Abdul lagi-lagi menangguk-angguk. Ia sesungguhnya tahu persoalan orang-orang menjauhi Abu Zan. Namun, tembok ego Abu Zan begitu besar. Bila dirubuhkan, Abdul bakal ketimpa mati. Jika kawan sebaya, Abdul bisa seloroh,"Kau aja narsis. Caper. Mana nyaman orang!" Abdul hanya bungkam dan membatin, "Orang sudah tahu Paman sukses, hebat, penuh daya. Apalagi yang Paman harapkan dari orang-orang ini? Tunduk dan takut serta tak melawan? Memang kami musuhmu? Kalau Amerika dan Israel, pamer kekuatan jelas punya tujuan agar lawannya jangan macam-macam. "
Saat acara kenduri blang (syukuran panen besar) di kampung, Abdul miris sekali melihat Pamannya. Sementara Abu Zan sakit hati yang dipendam.
Abu Zan sudah datang dengan semangat, berharap bisa berbaur dan berbagi cerita dengan orang-orang di acara kenduri blang. Ia bahkan sudah menyiapkan beberapa cerita baru yang (menurutnya) sangat menarik. Ia bahkan sangat siap jika diberi kesempatan menyampaikan sepatah dua kata.
Namun, harapannya pupus. Setiap ia bergabung, orang-orang perlahan kehilangan suara dan tawa. Diam dan angguk-angguk terpaksa mendengar cerita Abu Zan. Lalu perlahan orang-orang menjauh dengan beragam alasan. Mau nyari anak-istri, nyari kambing lepas, mau ke toilet, mau jumpa tengku - pak geuchik, mau ambil makan, dan lain sebagainya. Semua tak kembali duduk bersama Abu Zan. Mereka membentuk kelompok-kelompok kecil lain, mengobrol dan tertawa riang, meninggalkan Abu Zan sendirian.

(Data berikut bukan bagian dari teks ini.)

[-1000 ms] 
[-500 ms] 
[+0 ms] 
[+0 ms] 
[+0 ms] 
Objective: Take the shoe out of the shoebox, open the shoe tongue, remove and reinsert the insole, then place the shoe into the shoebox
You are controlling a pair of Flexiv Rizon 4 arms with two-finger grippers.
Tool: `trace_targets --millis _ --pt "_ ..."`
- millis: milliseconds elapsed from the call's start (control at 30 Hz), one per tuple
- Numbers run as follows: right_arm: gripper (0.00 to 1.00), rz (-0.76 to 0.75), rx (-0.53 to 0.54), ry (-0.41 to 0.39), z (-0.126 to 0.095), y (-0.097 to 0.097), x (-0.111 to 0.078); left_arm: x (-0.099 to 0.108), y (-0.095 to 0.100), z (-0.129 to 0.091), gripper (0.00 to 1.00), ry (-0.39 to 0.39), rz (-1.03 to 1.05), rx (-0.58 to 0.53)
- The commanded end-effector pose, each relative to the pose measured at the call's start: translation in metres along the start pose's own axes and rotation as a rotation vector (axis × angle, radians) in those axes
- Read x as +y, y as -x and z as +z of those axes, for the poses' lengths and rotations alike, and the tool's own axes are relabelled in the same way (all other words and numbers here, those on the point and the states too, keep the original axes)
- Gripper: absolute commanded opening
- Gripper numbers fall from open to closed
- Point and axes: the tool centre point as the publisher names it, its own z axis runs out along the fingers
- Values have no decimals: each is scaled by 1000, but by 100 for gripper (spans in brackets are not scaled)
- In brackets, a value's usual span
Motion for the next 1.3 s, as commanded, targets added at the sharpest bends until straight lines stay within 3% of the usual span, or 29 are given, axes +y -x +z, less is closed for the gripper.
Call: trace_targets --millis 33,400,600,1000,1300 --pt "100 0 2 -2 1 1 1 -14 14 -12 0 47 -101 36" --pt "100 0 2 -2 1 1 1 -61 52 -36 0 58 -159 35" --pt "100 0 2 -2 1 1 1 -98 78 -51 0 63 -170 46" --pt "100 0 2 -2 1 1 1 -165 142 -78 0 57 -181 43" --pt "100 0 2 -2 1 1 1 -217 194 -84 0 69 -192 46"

Abu Zan tetap kuatkan hati. Menyapa siapa saja. Mendekati sekelompok pemuda yang sedang bercanda, dan mencoba bergabung dalam percakapan mereka. Namun, mereka layu dan satu persatu pergi dengan alasan dibuat-buat.

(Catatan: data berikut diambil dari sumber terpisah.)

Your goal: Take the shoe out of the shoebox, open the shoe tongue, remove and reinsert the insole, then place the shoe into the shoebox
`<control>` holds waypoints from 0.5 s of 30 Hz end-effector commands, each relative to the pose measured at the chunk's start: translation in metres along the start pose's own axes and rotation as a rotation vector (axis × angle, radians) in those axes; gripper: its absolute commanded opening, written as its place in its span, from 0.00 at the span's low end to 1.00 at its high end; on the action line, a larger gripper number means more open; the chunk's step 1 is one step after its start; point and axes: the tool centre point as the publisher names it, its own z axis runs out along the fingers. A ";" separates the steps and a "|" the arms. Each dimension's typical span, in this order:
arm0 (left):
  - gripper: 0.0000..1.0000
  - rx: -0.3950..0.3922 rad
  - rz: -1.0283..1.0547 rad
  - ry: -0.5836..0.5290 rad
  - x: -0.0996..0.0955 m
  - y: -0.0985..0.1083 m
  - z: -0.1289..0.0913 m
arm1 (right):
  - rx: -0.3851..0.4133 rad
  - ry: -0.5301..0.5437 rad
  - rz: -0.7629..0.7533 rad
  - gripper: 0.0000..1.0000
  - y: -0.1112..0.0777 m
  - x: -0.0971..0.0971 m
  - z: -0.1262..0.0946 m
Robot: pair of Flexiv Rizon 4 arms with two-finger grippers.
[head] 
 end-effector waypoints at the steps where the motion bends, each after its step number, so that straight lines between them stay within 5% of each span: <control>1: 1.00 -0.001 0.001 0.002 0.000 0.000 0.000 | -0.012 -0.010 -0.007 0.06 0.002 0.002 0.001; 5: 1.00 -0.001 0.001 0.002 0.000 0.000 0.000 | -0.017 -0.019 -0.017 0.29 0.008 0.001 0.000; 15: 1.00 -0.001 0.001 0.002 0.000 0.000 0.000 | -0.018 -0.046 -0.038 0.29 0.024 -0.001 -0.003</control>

Abu Zan akhirnya menyerah. Ia duduk bersama Abdul, para tua pikun dan tuli. Ia merasa orang kalah dan bersama pecundang. Makan nasi kenduri dengan perasaan marah. Setiap suapan terasa pahit di lidahnya. Ia berusaha menunjukkan diri baik-baik saja. Di sela makan, berberbasa-basi dan mengalir cerita kecil meski tak didengarkan.
Di tengah kenduri, Apa Polem, pemilik warung kopi yang juga dituakan dan disegani di kampu, berdiri memberikan sambutan kenduri blang. Ia sering menjadi juru bicara geuchik (kepala desa). Ia berbicara tentang pentingnya kebersamaan dan kebersahajaan dalam kehidupan di kampung. Tak lupa ia ingatkan bersyukur setiap apa yang didapat  dan dimiliki tanpa harus menjadi jumawa.
Abu Zan kini mendengarkan dengan seksama. Sejak mulai merasa orang sekampung menghindar, indera perasa dan pendengarannya menjadi sangat tajam. Ia mencari apakah ada pesan tersirat untuknya dari Apa Polem.
Apa Polem mulai bercerita tentang seekor burung beo yang merasa hebat karena bisa meniru kata-kata. Beo tersebut merasa bangga dan mengagumi diri. Â "Namun," lanjut Apa Polem, suaranya bergema di tengah kerumunan, "Beo hanya bisa mengulang-ulang kata yang sama tentang kehebatan dirinya, sampai orang bosan mendengarnya. Beo itu yang mengharapkan pujian dan kekaguman orang-orang, berakhir hanya mendapat cemoohan."
Hati Abu Zan mendadak menciut. Kata-kata Apa Polem terasa menusuk, seperti jarum yang ditusukkan ke balon.
Ia melirik ke sekelilingnya. Semua orang tampak mendengarkan dengan penuh perhatian, beberapa bahkan mengangguk-angguk setuju dan meliriknya sekilas. Apakah mereka semua sedang menghakimi dirinya? Apakah mereka semua menganggapnya seperti burung beo yang sombong?